## WHAT THE EXERCISE ASKS
Give back exactly the lines of the material below, starting with the line with "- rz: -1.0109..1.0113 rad" and going on through the line with "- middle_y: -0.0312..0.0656".
..............................
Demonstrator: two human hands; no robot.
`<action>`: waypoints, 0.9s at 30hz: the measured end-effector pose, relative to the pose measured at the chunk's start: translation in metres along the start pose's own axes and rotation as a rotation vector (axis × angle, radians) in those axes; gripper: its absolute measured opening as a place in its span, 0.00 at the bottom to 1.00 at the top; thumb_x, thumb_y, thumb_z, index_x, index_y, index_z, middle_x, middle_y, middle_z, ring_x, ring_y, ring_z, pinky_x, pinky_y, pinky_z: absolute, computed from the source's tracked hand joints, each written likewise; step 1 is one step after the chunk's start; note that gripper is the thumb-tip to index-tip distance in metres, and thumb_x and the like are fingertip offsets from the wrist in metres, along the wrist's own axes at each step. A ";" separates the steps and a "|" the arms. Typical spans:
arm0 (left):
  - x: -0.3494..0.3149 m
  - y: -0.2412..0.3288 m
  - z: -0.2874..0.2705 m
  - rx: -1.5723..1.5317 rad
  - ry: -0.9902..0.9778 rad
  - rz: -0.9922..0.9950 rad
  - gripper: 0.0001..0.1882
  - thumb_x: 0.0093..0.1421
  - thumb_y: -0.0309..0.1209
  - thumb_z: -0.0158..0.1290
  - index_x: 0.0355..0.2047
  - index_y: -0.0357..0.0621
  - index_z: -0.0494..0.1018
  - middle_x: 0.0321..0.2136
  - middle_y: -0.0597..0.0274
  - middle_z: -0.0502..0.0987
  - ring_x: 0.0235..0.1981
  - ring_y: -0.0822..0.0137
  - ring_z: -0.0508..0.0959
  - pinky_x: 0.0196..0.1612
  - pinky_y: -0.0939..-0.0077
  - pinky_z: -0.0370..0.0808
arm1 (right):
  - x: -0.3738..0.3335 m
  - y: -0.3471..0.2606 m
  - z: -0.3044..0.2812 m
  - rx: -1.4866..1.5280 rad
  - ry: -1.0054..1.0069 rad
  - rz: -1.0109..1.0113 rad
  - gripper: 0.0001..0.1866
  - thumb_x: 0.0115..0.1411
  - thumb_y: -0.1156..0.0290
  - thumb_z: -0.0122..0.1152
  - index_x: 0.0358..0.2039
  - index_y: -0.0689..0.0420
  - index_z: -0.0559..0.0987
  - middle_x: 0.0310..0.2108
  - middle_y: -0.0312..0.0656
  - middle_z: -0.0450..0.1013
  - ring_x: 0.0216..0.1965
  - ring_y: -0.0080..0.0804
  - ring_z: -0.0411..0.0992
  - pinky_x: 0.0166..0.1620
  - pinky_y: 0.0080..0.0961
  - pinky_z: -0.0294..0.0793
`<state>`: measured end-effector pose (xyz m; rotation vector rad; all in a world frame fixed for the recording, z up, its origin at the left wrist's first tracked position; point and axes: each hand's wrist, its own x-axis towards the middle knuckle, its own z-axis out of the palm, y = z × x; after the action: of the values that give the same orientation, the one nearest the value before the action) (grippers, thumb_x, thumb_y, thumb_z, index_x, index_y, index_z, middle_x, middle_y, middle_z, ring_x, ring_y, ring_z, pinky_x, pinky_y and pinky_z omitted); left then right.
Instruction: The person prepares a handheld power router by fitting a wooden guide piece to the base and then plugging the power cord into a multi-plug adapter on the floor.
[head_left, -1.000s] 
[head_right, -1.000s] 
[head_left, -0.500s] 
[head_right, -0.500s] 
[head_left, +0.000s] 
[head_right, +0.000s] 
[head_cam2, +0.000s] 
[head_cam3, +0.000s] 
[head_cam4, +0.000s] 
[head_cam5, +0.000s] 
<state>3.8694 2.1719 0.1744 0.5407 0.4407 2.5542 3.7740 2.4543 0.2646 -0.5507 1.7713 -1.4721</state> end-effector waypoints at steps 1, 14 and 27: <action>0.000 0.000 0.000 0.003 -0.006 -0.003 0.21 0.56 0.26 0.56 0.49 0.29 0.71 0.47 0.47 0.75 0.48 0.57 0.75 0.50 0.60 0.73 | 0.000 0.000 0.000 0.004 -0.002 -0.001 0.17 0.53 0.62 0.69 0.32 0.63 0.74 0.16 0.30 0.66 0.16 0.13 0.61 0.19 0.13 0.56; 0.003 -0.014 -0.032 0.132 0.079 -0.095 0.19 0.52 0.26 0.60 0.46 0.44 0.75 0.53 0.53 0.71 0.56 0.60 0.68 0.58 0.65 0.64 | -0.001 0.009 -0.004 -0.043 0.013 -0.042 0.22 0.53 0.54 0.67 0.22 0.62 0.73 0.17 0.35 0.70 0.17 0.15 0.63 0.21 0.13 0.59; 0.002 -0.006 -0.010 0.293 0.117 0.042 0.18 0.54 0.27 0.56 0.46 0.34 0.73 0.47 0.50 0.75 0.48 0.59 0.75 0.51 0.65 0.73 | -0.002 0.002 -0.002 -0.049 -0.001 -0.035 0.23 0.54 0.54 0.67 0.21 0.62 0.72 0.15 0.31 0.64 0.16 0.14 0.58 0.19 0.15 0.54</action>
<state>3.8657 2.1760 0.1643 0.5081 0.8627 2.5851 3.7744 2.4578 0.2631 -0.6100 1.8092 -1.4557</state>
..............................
## ANSWER TO THE EXERCISE
  - rz: -1.0109..1.0113 rad
  - gripper: 0.0001..0.1866
  - thumb_x: 0.0115..0.1411
  - thumb_y: -0.1156..0.0290
  - thumb_z: -0.0122..0.1152
  - index_x: 0.0358..0.2039
  - index_y: -0.0689..0.0420
  - index_z: -0.0559..0.0987
  - middle_x: 0.0310..0.2108
  - middle_y: -0.0312..0.0656

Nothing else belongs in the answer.